Es gibt ihn noch immer: den Gender Pay Gap – auch wenn Frauen aufholen. Warum das so ist, weiß Deutschlandfunk-Nova-Reporter Sebastian Sonntag.
Pünktlich zum Equal Pay Day erscheint eine Langzeitstudie der FU Berlin, gefördert durch die Bertelsmann-Stiftung. Die Studie lag der Zeitschrift Der Spiegel vorab vor. Das Ziel der Forscherinnen und Forscher: herauszufinden, wer die Gewinner und die Verlierer auf dem deutschen Arbeitsmarkt sind.
Frauen haben in letzten 40 Jahren aufgeholt
Dafür haben sich die Forscherinnen und Forscher den Mikrozensus angeschaut. Das ist eine repräsentative Befragung, die einmal im Jahr von den statistischen Landesämtern durchgeführt wird. Dabei wird zum Beispiel abgefragt, welches Bildungsniveau eine Person hat, wer wie viel Einkommen hat oder wer wie lange gearbeitet hat. Die Zahlen beziehen sich auf Westdeutschland, da Deutschland vor 40 Jahren noch geteilt war.
Für die Langzeitstudie wurden die Zahlen so umgerechnet, dass sie miteinander verglichen werden können – zum Beispiel bereinigt durch Inflation. Dabei kam heraus, dass sich beim Einkommen eines Akademikers 1976 im Vergleich zu 2013 nicht viel getan hat: 1976 waren das durchschnittlich 3700 Euro. 2013 waren es durchschnittlich 3850 Euro. Akademikerinnen haben 1976 dagegen durchschnittlich nur 1650 Euro verdient – das entspricht dem Gehaltsniveau eines gering qualifizierten Arbeiters von 1976. 2013 hat eine Akademikerin schon 2045 Euro im Durchschnitt verdient. Frauen holen also auf, aber sie verdienen im Schnitt noch lange nicht so viel wie Männer.
Konservatives Rollenbild in Gesellschaft
Unser Reporter Sebastian hat mit der Genderforscherin Elke Horst vom Deutschen Institut für Wirtschaftsforschung gesprochen und sie gefragt, woran es liegt, dass es in Deutschland im Vergleich zu anderen europäischen Ländern einen größeren Gender Pay Gap gibt. Elke Horst sagt: Das hat vor allem mit unserer Gesellschaft zu tun. Die denke in Deutschland noch recht konservativ, was sich auch auf das Verhalten von Frauen und Männern am Arbeitsmarkt auswirke.
"Wir haben in Deutschland noch ein relativ konservatives Denken im Land. Vor diesem Hintergrund verhalten sich Frauen und Männer häufig traditionell auf dem Arbeitsmarkt."
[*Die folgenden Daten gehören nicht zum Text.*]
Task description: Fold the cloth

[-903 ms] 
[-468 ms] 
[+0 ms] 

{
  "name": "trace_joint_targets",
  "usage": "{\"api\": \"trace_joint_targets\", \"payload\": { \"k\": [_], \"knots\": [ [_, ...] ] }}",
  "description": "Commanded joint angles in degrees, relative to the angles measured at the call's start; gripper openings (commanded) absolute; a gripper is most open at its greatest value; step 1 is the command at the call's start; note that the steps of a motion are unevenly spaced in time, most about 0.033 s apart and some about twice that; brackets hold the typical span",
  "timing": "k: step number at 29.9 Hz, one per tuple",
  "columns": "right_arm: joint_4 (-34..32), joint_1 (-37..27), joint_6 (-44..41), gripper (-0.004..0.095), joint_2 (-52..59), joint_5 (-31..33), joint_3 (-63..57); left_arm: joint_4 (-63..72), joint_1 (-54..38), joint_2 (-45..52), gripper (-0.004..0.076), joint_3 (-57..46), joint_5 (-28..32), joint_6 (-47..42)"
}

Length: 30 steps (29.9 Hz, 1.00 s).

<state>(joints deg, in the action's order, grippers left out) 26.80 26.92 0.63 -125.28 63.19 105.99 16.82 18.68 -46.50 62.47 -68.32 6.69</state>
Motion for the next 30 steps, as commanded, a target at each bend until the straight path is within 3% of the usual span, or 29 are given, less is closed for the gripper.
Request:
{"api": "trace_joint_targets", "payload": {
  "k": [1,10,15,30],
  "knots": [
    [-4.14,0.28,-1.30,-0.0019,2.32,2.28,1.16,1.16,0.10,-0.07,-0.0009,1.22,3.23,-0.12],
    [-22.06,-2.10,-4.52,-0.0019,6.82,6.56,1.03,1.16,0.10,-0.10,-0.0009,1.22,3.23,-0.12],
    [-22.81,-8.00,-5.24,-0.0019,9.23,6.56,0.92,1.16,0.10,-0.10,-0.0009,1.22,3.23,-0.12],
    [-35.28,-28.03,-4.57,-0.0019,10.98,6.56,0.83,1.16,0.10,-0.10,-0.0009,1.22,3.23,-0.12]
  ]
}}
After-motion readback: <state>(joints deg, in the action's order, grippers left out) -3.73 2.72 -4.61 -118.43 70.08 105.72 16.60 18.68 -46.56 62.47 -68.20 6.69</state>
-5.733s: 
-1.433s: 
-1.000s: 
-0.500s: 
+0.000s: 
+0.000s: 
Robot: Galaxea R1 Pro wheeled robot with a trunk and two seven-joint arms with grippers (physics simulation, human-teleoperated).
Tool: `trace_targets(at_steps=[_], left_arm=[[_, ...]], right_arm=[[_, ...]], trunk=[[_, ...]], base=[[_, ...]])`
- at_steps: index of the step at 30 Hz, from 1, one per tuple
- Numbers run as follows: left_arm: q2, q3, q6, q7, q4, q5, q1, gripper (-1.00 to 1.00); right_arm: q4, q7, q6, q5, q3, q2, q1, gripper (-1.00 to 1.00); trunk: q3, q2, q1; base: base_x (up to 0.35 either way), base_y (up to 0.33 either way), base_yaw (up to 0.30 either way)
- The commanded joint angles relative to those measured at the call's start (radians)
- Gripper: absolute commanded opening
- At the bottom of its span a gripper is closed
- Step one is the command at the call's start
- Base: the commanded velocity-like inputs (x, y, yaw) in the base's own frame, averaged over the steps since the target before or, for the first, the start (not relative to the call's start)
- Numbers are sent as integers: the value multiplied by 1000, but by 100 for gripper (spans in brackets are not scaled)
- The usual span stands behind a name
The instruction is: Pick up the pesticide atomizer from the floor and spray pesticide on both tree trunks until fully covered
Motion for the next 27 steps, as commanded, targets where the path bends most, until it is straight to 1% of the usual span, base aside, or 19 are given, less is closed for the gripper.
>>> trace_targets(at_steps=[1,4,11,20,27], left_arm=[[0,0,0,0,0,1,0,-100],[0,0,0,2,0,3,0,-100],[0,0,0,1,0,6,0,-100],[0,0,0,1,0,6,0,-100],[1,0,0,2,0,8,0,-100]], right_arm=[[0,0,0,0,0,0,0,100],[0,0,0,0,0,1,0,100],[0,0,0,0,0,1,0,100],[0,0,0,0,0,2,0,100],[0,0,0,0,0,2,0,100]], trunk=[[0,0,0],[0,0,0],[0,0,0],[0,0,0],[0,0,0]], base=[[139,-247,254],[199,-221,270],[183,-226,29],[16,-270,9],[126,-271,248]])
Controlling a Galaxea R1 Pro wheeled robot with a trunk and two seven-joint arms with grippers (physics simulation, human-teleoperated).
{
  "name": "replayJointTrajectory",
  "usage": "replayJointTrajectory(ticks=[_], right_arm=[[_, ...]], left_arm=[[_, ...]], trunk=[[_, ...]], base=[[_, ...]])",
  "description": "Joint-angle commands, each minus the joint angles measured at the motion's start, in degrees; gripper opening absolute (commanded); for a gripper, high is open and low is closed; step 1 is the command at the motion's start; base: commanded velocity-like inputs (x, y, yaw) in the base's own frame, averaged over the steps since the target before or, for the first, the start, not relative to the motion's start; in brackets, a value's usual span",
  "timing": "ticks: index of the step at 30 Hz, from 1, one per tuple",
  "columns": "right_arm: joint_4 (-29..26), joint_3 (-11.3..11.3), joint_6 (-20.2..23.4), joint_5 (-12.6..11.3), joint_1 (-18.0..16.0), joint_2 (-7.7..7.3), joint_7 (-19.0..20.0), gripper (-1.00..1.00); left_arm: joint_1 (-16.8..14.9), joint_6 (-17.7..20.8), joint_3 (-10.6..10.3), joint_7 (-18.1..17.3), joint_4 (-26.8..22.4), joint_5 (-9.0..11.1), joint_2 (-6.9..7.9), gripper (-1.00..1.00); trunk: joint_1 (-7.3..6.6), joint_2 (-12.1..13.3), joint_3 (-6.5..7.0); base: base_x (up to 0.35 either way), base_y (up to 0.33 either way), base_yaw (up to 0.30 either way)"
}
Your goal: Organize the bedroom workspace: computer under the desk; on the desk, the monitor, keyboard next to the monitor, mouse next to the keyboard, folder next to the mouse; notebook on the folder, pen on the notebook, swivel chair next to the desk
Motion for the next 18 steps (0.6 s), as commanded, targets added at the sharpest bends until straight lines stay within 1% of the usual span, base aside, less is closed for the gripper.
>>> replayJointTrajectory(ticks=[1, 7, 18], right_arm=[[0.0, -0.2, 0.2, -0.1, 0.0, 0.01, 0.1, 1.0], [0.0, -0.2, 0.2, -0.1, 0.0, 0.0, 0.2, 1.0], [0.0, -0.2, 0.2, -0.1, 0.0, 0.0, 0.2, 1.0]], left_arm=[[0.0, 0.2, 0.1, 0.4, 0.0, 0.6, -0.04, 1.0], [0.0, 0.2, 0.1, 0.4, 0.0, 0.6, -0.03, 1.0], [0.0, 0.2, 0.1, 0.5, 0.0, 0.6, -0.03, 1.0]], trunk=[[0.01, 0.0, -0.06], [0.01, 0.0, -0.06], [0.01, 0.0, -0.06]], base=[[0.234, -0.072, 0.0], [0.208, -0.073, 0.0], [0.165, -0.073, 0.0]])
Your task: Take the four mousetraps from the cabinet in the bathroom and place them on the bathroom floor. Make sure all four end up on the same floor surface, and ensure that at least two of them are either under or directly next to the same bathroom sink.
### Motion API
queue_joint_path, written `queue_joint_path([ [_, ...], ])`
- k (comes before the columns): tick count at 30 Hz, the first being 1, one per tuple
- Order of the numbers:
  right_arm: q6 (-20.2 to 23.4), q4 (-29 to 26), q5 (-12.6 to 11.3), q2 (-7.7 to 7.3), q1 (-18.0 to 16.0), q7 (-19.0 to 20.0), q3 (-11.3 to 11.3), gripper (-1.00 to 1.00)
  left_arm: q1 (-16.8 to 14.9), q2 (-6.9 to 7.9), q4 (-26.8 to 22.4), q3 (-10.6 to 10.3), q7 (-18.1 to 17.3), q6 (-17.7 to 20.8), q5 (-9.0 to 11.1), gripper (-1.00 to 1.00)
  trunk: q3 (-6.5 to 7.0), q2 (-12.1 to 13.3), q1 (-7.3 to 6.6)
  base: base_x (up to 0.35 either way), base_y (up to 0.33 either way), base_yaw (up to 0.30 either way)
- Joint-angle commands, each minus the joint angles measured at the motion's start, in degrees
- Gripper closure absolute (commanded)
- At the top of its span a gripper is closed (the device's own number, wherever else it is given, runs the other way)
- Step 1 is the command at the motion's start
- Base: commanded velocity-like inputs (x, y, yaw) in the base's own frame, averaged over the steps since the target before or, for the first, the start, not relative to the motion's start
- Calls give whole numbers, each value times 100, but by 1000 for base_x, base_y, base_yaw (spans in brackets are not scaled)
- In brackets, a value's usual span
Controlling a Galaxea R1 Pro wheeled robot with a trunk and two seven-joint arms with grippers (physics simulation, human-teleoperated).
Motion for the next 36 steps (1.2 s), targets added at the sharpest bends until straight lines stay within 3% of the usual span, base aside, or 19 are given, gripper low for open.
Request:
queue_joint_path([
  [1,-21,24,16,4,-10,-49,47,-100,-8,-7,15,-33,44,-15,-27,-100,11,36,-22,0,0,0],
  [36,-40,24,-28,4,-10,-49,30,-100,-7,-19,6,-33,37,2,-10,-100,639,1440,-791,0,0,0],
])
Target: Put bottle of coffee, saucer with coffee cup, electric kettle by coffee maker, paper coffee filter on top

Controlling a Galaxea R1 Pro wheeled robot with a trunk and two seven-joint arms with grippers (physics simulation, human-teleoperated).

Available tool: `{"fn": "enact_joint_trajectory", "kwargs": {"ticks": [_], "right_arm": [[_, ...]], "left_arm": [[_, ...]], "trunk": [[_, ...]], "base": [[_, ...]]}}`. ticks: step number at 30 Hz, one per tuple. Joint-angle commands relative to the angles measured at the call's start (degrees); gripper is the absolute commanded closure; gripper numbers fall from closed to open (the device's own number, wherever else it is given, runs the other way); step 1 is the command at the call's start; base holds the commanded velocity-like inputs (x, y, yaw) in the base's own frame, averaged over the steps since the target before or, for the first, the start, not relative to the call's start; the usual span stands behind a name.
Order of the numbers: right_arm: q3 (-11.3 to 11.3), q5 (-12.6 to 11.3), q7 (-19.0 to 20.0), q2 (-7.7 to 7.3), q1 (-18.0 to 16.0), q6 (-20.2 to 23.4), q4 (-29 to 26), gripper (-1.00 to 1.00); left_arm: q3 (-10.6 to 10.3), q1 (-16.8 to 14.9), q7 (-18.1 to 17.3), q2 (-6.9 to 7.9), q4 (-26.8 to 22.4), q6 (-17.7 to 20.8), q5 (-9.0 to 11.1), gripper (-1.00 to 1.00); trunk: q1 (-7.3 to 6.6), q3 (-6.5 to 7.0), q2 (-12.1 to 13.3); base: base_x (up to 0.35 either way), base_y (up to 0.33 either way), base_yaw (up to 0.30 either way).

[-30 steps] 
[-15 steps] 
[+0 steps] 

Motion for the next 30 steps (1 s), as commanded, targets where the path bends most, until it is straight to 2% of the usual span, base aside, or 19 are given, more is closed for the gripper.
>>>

Das zeigt sich auch beim Thema Kinder kriegen: In Deutschland sind es dann häufig die Frauen, die eine Zeit lang aus dem Job aussteigen und später in Teilzeit arbeiten. Das zeigt auch die Studie: Die Zahl der erwerbstätigen Frauen hat sich in den letzten 40 Jahren verdoppelt, aber die Zahl der Stunden, die sie pro Woche arbeiten, ist nur um die Hälfte gestiegen.
In anderen Ländern sei das zum Teil anders, sagt Elke Holst, weil dort zum Beispiel die Kinderbetreuung einfacher sei – und auch, dass eine Frau dann nicht als Rabenmutter verschrien werde, wenn sie ihr Kind in eine Kinderbetreuung gebe und arbeiten geht. Wichtig seien zudem die steuerlichen Rahmenbedingungen: Das Ehegattensplitting fördere zum Beispiel, dass eine Person das Geld verdiene und die andere zu Hause bleibe – in Deutschland oft die Frau.
"Das Ehegattensplitting fördert, dass eine Person eher zu Hause bleibt und die andere Person das Hauptgeld verdient. In unserer Kultur sind es die Frauen, die zu Hause bleiben und dadurch ihre Arbeitsmarktchancen verringern."
Auch Frauen fehlt die Augenhöhe
Das konservative Rollenbild ist zudem in den Köpfen der Frauen: Sie arbeiten öfter in Positionen, für die sie überqualifiziert sind. 2012 haben über 60 Prozent der Akademikerinnen auf Stellen gearbeitet, für die sie zu gut ausgebildet sind. Da hilft also nur: umdenken. Bei Männern, Frauen, in Unternehmen und in der Politik. Solange das nicht passiert, wird es wohl noch weiterhin den Gender Pay Gap geben.
"Männer, Frauen, Unternehmen, Politik: Wir alle müssen daran arbeiten, Augenhöhe herzustellen. Und auch im Beruf: Wenn Frauen nachrücken, Augenhöhe herzustellen. Also Frauen genauso zu fördern wie Männer."